Bolt: Weltrekord und zwei Titel sind das Ziel

Moskau (dpa) - Beinahe hätte Usain Bolt dieses Rennen noch verloren. Der Superstar bremste auf der Zielgeraden seines 200-Meter-Halbfinals so stark ab, dass der völlig unbekannte Südafrikaner Anaso Jobodwana am Ende nur eine Hundertstelsekunde hinter ihm lag.

Der Olympiasieger und Weltrekordler aus Jamaika hatte in seinen beiden Qualifikations-Rennen am Freitag eben nur ein Ziel: So viel Kraft wie möglich zu sparen für das große Finale bei den Leichtathletik-Weltmeisterschaften in Moskau.

Es soll noch einmal sein Wochenende im Luschniki-Stadion werden. Nach seinem Sieg über 100 Meter will Bolt am Samstag zunächst über 200 und dann am Sonntag mit der jamaikanischen Sprintstaffel auch noch über 4 x 100 Meter allen davon laufen. Sollte er das schaffen, wäre er mit insgesamt acht Gold- und zwei Silbermedaillen schon im Alter von nur 26 Jahren der erfolgreichste Leichtathlet der WM-Geschichte - noch vor Legenden wie Carl Lewis (8-1-1) und Michael Johnson (8-0-0) aus den USA.

Der sechsmalige Olympiasieger ließ am Freitag keinen Zweifel daran, dass er diese beiden Titel auch noch mit nach Hause nehmen wird. „Ich fühle mich gut, wirklich gut“, rief er den wartenden Journalisten nach seinem 20,66 Sekunden dauernden Spaziergang durch den Vorlauf zu. Dann verschwand er wieder im Bus Richtung Hotel.

Aus seinen wenigen Interviews in Moskau weiß man, dass Bolt am Samstag zumindest mit dem 200-Meter-Weltrekord liebäugelt. „Ich kann nichts versprechen. Aber ich werde mein Bestes geben“, meinte er. „Der 200-Meter-Weltrekord ist derjenige, den ich am liebsten noch einmal brechen würde. Allein um zu sehen, ob es wirklich möglich ist, unter 19 Sekunden zu laufen.“ Seine aktuelle Bestzeit liegt bei 19,19 Sekunden - aufgestellt vor vier Jahren in Berlin.

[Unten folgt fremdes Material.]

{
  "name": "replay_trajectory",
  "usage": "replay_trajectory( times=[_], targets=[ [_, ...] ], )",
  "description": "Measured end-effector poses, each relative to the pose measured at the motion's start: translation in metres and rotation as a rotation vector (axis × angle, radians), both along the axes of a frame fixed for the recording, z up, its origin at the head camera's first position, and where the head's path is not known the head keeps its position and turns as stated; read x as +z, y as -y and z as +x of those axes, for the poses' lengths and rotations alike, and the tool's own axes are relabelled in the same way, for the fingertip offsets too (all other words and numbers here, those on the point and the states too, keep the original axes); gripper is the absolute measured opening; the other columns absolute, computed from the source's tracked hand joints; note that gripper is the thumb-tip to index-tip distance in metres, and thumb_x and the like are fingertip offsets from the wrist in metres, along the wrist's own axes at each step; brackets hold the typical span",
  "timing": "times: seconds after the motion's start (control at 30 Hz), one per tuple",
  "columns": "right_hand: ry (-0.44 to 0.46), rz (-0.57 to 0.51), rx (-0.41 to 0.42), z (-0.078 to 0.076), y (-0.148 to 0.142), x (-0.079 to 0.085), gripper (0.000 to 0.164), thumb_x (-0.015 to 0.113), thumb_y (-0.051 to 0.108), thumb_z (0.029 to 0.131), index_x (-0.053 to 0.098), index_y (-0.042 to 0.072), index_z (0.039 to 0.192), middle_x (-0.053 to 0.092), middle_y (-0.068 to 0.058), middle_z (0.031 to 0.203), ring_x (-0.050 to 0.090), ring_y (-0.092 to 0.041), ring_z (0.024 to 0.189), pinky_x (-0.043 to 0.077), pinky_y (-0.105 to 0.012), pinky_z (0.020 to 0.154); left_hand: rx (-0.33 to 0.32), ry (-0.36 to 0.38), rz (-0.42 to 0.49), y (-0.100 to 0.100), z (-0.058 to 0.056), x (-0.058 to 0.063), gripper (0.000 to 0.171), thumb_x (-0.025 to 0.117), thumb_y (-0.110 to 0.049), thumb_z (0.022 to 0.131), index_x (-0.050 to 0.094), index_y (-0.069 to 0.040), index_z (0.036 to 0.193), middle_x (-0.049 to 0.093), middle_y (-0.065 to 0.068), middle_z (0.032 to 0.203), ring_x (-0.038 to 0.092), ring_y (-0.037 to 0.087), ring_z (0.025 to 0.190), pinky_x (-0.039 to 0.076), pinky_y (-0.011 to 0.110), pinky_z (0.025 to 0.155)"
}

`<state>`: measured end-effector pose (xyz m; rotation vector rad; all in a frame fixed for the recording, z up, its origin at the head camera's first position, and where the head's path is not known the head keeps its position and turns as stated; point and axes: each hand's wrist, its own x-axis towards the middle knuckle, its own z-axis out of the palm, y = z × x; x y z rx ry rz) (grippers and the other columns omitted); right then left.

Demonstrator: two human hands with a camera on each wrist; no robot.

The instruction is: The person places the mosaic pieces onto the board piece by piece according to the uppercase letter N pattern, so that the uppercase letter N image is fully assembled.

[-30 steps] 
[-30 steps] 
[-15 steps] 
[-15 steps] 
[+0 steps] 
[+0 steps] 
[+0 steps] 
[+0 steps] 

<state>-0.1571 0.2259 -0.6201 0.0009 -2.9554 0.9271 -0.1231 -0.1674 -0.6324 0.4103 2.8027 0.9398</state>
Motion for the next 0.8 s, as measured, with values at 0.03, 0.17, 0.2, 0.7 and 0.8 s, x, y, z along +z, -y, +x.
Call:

Bolt muss in Moskau allerdings schon einen Weltrekord laufen, um noch einmal annähernd einen so großen Hype zu entfachen wie damals in Berlin oder vor einem Jahr bei den Olympischen Spielen in London. Denn für seine Verhältnisse ist es bei dieser WM sehr ruhig geworden um den Superstar - selbst nach seinem 100-Meter-Sieg am Sonntagabend.

Bolt ließ sich da zunächst noch feiern im Stadion und tauchte anschließend bis zu seinem 200-Meter-Vorlauf am Freitag wieder ab. Der jamaikanische Verband ließ nur wissen, dass er am Montag einen freien Tag eingelegt und am Dienstag wieder mit leichtem Training begonnen habe. Ansonsten: Keine Pressekonferenz, kein Show-Auftritt, kein öffentliches Training, keine Fotos. So etwas wäre in London oder Berlin noch unvorstellbar gewesen.

Die Öffentlichkeit hat sich längst gewöhnt an Bolts Siege. Hinzu kommt, dass er insbesondere Medien immer noch aus dem Weg geht, weil er befürchtet, vor allem zum Thema Doping befragt zu werden.

Die Affäre um seine beiden überführten Rivalen Tyson Gay (USA) und Asafa Powell (Jamaika) wirkt auch noch bis zum 200-Meter-Finale nach. Denn ohne Gay fehlt Bolt auch in diesem Rennen sein stärkster Konkurrent. Alle die ihm jetzt noch einigermaßen folgen können, sind jung und unerfahren: Seine jamaikanischen Staffelkollegen Warren Weir und Nickel Ashmeade, der Amerikaner Curtis Mitchell, der starke Brite Adam Gemili. Auch Anaso Jobodwana wird ihm wahrscheinlich nicht noch einmal so nah kommen wie am Freitagabend.